How many lines in these entries contain the string "shirt"? Reply with the number alone.

[[ Record set, beginning ]]

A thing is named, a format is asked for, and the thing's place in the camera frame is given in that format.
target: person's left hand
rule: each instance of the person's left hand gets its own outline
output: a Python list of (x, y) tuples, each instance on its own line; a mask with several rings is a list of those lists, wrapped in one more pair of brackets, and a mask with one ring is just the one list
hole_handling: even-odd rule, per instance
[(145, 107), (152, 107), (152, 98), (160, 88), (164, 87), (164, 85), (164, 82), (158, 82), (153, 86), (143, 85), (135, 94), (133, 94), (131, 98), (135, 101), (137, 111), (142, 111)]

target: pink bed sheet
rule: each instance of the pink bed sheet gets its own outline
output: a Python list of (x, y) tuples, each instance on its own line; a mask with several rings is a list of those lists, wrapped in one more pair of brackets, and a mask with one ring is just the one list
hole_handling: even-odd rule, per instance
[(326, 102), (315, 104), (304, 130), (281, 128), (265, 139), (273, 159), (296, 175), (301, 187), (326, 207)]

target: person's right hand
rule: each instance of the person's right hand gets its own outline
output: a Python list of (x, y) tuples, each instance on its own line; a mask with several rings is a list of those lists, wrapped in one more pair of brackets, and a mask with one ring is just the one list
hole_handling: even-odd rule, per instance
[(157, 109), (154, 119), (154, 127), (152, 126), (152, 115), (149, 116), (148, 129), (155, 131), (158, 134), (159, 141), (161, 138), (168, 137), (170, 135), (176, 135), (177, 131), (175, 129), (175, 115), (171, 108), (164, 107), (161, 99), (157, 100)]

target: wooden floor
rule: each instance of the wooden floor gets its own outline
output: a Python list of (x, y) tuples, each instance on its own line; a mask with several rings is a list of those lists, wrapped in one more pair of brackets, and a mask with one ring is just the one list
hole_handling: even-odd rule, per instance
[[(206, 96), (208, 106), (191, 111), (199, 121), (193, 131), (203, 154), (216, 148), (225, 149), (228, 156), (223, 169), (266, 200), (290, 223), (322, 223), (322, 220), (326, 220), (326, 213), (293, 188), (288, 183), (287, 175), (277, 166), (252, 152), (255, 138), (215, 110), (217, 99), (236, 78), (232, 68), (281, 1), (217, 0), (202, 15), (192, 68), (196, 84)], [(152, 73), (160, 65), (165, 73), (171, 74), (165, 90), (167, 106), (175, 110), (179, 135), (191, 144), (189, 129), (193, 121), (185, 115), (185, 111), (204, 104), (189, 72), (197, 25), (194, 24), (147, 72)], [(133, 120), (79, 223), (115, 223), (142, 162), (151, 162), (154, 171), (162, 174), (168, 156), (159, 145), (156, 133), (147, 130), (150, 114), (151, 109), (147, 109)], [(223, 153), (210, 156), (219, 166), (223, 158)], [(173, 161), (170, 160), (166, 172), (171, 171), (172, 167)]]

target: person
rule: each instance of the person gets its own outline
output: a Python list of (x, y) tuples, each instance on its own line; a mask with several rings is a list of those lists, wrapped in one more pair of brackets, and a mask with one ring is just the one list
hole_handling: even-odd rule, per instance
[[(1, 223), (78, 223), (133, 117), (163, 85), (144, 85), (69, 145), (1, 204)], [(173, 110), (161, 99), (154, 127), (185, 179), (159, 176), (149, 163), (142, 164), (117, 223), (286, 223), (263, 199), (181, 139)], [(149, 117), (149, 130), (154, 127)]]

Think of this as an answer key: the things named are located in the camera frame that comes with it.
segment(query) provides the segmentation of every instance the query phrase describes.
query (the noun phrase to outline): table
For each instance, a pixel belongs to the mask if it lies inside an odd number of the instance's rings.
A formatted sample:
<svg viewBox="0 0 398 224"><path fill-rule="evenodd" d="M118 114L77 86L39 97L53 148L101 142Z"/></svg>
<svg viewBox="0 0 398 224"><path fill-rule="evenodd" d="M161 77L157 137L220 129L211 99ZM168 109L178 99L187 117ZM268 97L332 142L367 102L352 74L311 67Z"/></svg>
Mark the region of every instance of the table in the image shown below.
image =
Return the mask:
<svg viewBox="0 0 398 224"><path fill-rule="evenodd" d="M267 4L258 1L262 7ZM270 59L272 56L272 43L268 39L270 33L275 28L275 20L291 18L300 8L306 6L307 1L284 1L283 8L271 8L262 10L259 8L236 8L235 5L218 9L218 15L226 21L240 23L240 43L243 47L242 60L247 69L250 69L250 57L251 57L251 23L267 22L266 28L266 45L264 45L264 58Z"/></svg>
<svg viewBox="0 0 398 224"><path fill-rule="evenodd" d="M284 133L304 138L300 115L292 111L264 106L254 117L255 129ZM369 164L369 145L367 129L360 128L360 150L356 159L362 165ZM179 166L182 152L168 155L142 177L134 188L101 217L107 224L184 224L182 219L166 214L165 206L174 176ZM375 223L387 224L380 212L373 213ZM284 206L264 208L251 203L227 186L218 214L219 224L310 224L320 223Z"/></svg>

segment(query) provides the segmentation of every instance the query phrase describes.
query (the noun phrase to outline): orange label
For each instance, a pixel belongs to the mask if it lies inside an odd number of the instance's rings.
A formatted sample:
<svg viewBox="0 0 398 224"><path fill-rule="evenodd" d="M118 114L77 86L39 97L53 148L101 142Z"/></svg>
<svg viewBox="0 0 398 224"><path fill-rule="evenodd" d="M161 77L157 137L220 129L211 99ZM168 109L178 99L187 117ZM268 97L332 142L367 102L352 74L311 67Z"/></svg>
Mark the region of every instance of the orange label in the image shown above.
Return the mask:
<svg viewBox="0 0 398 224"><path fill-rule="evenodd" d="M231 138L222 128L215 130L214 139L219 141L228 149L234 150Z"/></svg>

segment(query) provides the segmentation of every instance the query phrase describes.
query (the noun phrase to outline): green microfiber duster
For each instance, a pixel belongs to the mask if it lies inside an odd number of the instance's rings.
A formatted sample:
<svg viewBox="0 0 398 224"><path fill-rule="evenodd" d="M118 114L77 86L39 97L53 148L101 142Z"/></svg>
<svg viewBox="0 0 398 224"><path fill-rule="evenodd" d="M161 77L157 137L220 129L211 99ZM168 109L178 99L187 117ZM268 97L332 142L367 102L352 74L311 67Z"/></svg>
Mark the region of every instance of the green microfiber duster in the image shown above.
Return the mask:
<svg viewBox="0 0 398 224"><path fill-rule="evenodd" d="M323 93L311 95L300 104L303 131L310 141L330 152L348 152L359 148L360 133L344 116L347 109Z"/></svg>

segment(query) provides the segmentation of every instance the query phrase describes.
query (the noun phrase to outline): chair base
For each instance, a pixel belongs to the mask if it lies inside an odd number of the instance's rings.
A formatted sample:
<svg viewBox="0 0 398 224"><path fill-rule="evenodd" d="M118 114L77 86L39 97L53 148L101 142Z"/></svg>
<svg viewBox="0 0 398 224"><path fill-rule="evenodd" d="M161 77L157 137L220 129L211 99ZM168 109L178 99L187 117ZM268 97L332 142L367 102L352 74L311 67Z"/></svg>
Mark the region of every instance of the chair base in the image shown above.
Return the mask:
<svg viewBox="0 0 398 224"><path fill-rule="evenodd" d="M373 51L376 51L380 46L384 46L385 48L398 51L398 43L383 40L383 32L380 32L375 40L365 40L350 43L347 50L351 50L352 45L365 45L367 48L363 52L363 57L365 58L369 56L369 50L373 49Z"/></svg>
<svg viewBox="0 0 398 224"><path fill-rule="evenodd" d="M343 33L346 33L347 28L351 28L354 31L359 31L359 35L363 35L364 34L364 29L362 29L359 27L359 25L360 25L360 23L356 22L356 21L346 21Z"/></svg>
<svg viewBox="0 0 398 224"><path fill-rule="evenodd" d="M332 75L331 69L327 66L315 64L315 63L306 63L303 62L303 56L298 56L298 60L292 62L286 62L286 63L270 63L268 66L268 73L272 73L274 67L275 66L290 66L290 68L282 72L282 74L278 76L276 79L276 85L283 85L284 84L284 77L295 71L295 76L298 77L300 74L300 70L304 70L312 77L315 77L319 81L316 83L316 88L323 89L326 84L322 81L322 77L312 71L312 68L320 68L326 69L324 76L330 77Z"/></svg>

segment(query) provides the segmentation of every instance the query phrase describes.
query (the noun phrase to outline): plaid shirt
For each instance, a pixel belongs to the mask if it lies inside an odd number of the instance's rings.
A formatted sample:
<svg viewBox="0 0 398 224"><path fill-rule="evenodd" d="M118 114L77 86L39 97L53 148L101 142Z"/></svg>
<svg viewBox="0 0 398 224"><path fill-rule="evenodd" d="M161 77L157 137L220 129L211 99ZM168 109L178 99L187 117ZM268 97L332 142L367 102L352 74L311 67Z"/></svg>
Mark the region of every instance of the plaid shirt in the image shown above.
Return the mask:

[[ Record set, end ]]

■ Response: 2